I grapple for taut rope as the blood rushes up to my head. I've been warm for a few days now. Sweat drenches my palms and feet, emerging from certain pores I never knew existed. Feels like I'd been climbing. I look down, big mistake. The ground is more than a light year away; it is a treacherous drop. Unknowingly, my harness falls away. The set gave me nothing but security; the protective measure was not much of a necessity with my skill and dexterity. Gone with the set is my confidence. Fear sets in like a little bitch. I am lead and my limbs are weak pockets of foam. Hypothetically I am floating on air - only if those bubbles don't pop. I cannot advance. I am entangled in trepidation and unsureness. So I rest for what feels like eternity. Inertia kicks in. She was right. I can feel my calves traipsing into a little spasmodic jig now, control is slipping away fast. Hurry, now, quick. Nary prepared, I will my left foot to step up, just a wee bit more. Good. Now right up, left up, right up; I fall into a momentum. Exhaustion triumphs then, as I lose my calm and alert. A slip of the hand is all it took. I hang away from the wall. The amplifying silence booming in my head. Might've just been my pulse, though. I hang in there (literally and figuratively) for 5 seconds. A feat, I must say. Then I fall.
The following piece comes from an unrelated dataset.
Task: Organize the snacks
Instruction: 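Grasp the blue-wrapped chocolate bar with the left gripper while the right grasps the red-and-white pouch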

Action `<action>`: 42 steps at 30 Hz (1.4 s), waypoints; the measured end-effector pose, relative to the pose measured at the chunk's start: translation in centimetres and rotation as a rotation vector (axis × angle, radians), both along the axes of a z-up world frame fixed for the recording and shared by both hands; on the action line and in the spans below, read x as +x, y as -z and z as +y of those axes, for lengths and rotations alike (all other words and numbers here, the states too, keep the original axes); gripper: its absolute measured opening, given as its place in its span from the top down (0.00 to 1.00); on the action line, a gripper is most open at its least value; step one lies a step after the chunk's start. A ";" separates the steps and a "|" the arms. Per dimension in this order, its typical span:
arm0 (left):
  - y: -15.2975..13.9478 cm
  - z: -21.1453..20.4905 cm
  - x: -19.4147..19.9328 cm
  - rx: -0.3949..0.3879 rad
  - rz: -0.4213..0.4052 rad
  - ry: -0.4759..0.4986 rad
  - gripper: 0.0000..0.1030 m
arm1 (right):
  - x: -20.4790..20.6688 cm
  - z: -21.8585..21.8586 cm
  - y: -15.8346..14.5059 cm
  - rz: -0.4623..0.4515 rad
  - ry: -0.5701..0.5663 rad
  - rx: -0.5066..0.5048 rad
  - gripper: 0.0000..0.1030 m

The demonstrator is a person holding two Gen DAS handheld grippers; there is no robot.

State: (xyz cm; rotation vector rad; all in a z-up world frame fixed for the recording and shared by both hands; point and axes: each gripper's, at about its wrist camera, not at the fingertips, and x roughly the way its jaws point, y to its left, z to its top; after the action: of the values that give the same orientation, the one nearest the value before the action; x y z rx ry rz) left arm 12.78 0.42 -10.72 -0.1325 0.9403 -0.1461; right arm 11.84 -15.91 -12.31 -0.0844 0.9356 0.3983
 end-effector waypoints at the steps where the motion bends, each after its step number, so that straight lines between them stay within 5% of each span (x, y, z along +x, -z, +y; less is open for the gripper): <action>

It's exhilarating. I don't think about the ground. I am high up enough to enjoy the ride. Succumbing to the pleasure of the lightness in my head, I close my eyes. I am as light as a feather, as heavy as a rock. This is the end, this is the end. It feels surreal. An opposing force almost seems to cushion my fall at first. Must be the contact force the physics teacher kept droning on about.
Nlurgh. Not boom or splat or any of those main stream terms. It is the whisper of my skull cracking open like a coconut on paradise beach and the first slosh of my blood oozing out crimson red, almost a golden sparkle. Breeeeee my soul flutters out, a genie in bottle. I renounce the living. I am liberated from suffering. I float away. It has been one hell of a ride.